Nicht konsensfähig
Ringstorff kritisiert Kabinettsbeschluss zu Länderfinanzausgleich

ddp BERLIN. Die östlichen Bundesländer sehen bei der von der Bundesregierung angestrebten Reform des Länderfinanzausgleichs noch Nachbesserungsbedarf. Harald Ringstorff (SPD), Ministerpräsident von Mecklenburg-Vorpommern, bezeichnete das vom Bundeskabinett beschlossene Maßstäbegesetz als "nicht konsensfähig". "Die Vorlage wird unseren Erwartungen nicht gerecht", sagte Ringstorff. Einige Formulierungen in dem Gesetz seien so unscharf, dass sie auch zu Lasten der ostdeutschen Länder ausgelegt werden könnten.

Als Haupthindernis für eine breite Zustimmung nannte der Regierungschef zudem die von Bundesfinanzminister Hans Eichel (SPD) vorgeschlagene volle Einbeziehung der kommunalen Finanzkraft. "Darüber wird keine Einigung zu erzielen sein", sagte Ringstorff. Härtesten Widerstand erwartet er von den westdeutschen Ländern, die im Verhältnis zum Bund, aber auch gegenüber den neuen Ländern und ihren wesentlich finanzschwächeren Kommunen schlechter gestellt würden.
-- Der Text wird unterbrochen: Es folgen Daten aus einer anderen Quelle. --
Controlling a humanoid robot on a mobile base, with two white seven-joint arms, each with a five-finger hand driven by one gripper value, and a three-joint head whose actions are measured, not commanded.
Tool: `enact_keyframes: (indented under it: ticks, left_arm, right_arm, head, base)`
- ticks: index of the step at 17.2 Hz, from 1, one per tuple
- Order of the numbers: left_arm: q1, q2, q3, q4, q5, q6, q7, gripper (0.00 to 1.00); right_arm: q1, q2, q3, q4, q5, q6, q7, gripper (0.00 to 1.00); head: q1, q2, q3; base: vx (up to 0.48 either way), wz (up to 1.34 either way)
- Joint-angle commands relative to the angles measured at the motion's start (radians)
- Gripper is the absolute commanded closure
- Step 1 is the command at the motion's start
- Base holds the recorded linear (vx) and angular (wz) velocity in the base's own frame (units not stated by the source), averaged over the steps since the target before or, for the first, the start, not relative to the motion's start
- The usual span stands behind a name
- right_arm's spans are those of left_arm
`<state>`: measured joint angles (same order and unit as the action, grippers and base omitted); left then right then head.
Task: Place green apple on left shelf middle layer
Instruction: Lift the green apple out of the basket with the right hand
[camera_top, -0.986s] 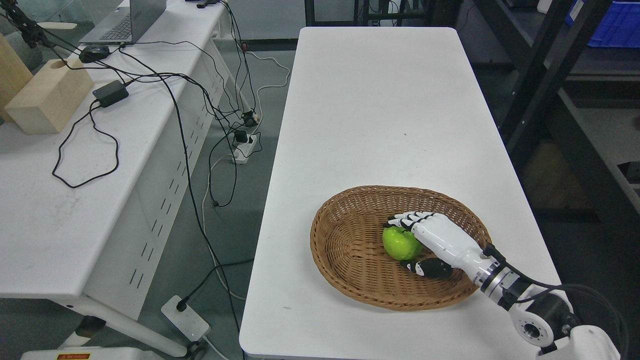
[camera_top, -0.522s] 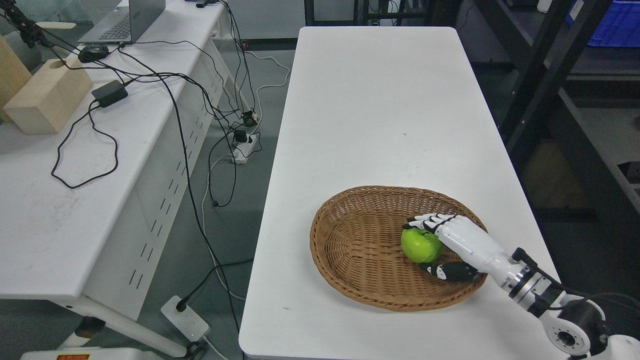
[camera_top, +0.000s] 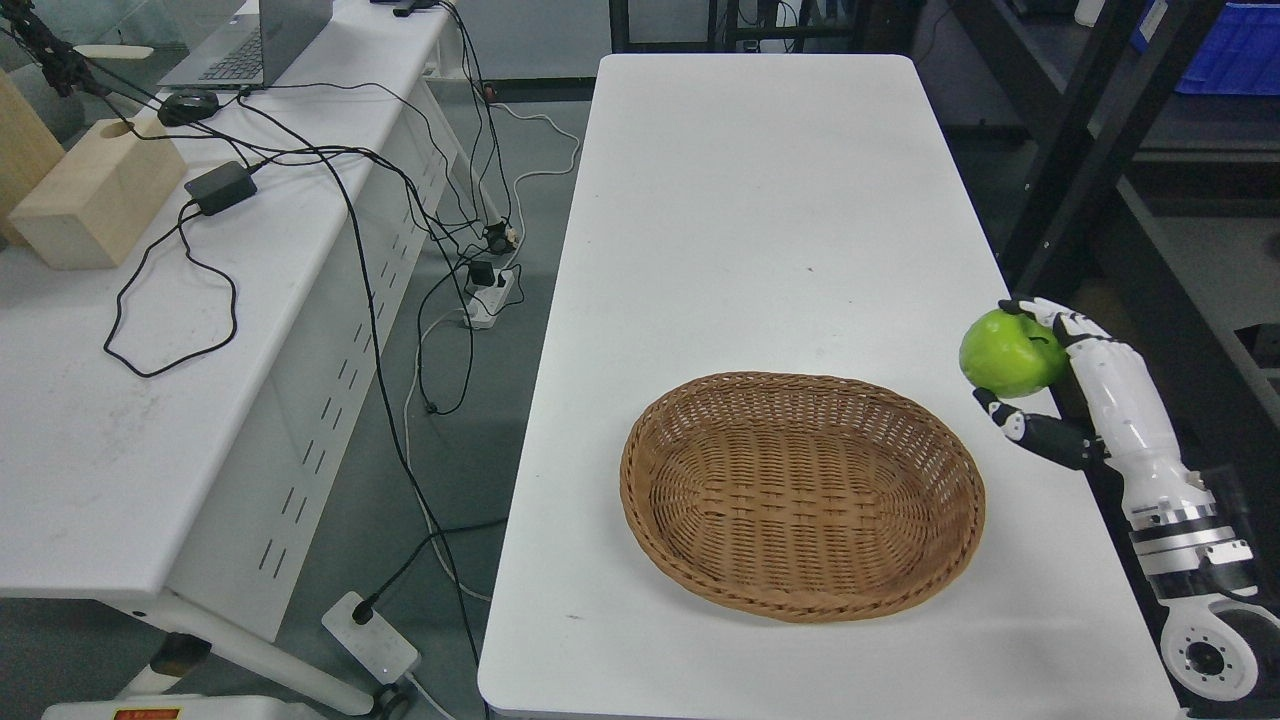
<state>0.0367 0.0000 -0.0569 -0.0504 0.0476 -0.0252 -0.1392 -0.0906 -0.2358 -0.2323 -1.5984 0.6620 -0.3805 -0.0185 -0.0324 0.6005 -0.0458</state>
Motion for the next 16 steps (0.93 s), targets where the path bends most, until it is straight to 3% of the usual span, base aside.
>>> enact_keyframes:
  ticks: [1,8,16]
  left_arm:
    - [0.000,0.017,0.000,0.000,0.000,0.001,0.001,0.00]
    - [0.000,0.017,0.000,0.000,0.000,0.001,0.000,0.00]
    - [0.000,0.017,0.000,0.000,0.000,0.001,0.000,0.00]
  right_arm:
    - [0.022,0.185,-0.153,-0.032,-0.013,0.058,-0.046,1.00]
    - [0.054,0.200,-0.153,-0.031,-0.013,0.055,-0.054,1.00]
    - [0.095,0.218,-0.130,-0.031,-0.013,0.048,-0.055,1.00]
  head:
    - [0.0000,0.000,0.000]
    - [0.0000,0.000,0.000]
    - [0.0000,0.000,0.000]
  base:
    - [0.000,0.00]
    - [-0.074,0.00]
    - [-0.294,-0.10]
Nicht einverstanden ist Ringstorff auch mit der im Maßstäbegesetz festgelegten Frist für Ergänzungszuweisungen des Bundes an den Osten. "Wir brauchen im Rahmen des Solidarpaktes II erst einmal eine Zehn-Jahres-Frist. Danach muss gesehen werden, wie es weitergeht", sagte der Ministerpräsident. Dagegen sehe der Entwurf der Bundesregierung ein Ende der Zuweisungen vor. "Das wird so nicht gehen, weil die Entwicklung Ostdeutschlands nicht so rasant verläuft, wie man das einmal angenommen hatte", betonte er.